## WORK TASK
If a line holds an image, leave the image out; write out everything else in the records exactly.

● ● ●

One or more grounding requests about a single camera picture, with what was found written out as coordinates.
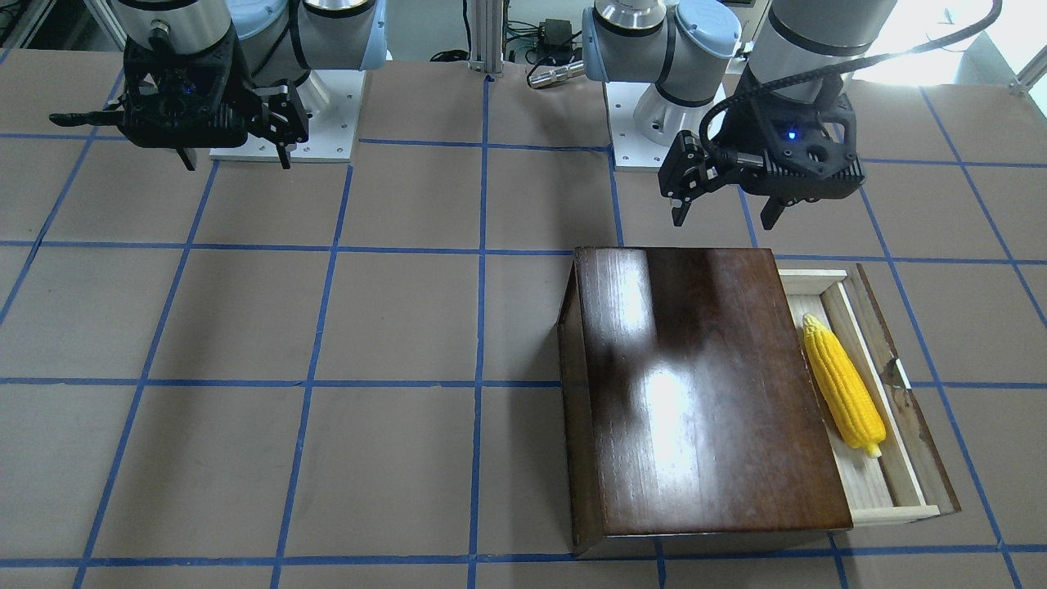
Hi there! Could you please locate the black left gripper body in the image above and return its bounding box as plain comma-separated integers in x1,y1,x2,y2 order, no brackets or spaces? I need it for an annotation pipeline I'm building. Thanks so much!
699,146,768,192

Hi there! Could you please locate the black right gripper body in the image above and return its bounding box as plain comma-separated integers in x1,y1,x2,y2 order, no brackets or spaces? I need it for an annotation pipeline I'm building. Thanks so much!
240,82,276,144

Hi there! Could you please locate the yellow toy corn cob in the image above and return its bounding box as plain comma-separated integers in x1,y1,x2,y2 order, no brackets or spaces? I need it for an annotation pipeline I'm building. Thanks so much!
802,313,887,459

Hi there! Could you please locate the light wooden drawer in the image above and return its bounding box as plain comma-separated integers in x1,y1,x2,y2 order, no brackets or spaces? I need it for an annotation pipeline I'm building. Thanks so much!
779,264,962,527

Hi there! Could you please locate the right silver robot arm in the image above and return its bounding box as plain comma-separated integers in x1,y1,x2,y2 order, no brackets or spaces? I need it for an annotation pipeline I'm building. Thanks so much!
101,1,388,169

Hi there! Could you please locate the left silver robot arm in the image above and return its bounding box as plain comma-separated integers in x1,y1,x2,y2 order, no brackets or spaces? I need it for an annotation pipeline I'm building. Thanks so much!
581,1,895,230

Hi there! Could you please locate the dark wooden drawer cabinet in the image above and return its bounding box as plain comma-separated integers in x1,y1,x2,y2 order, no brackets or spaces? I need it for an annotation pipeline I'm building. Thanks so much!
556,247,854,559

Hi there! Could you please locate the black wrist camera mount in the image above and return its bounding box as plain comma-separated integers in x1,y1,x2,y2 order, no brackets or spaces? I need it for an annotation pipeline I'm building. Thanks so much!
711,74,866,205

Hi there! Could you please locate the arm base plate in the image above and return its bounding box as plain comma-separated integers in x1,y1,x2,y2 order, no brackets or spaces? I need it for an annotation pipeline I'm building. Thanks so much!
209,70,366,163
603,80,757,172

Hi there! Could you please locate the aluminium frame post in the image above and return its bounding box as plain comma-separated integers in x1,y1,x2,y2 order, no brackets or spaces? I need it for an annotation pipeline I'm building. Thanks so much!
466,1,507,78

● ● ●

## YOUR SOLUTION
One or more grounding requests about a single camera picture, with what was found written out as coordinates.
Hi there! Could you please locate the black left gripper body in the image above and return its bounding box as plain comma-separated integers in x1,y1,x2,y2 order, no brackets or spaces? I need it for an annotation pipeline I'm building. Thanks so much!
699,146,768,192

Hi there! Could you please locate the black right gripper body in the image above and return its bounding box as plain comma-separated integers in x1,y1,x2,y2 order, no brackets or spaces? I need it for an annotation pipeline I'm building. Thanks so much!
240,82,276,144

Hi there! Could you please locate the yellow toy corn cob in the image above and return its bounding box as plain comma-separated integers in x1,y1,x2,y2 order, no brackets or spaces? I need it for an annotation pipeline I'm building. Thanks so much!
802,313,887,459

Hi there! Could you please locate the light wooden drawer in the image above and return its bounding box as plain comma-separated integers in x1,y1,x2,y2 order, no brackets or spaces? I need it for an annotation pipeline I'm building. Thanks so much!
779,264,962,527

Hi there! Could you please locate the right silver robot arm in the image above and return its bounding box as plain comma-separated integers in x1,y1,x2,y2 order, no brackets or spaces? I need it for an annotation pipeline I'm building. Thanks so much!
101,1,388,169

Hi there! Could you please locate the left silver robot arm in the image above and return its bounding box as plain comma-separated integers in x1,y1,x2,y2 order, no brackets or spaces? I need it for an annotation pipeline I'm building. Thanks so much!
581,1,895,230

Hi there! Could you please locate the dark wooden drawer cabinet in the image above and return its bounding box as plain comma-separated integers in x1,y1,x2,y2 order, no brackets or spaces? I need it for an annotation pipeline I'm building. Thanks so much!
556,247,854,559

Hi there! Could you please locate the black wrist camera mount in the image above and return its bounding box as plain comma-separated integers in x1,y1,x2,y2 order, no brackets or spaces? I need it for an annotation pipeline I'm building. Thanks so much!
711,74,866,205

Hi there! Could you please locate the arm base plate in the image above and return its bounding box as plain comma-separated integers in x1,y1,x2,y2 order, no brackets or spaces? I need it for an annotation pipeline I'm building. Thanks so much!
209,70,366,163
603,80,757,172

Hi there! Could you please locate the aluminium frame post in the image above and return its bounding box as plain comma-separated integers in x1,y1,x2,y2 order, no brackets or spaces? I need it for an annotation pipeline I'm building. Thanks so much!
466,1,507,78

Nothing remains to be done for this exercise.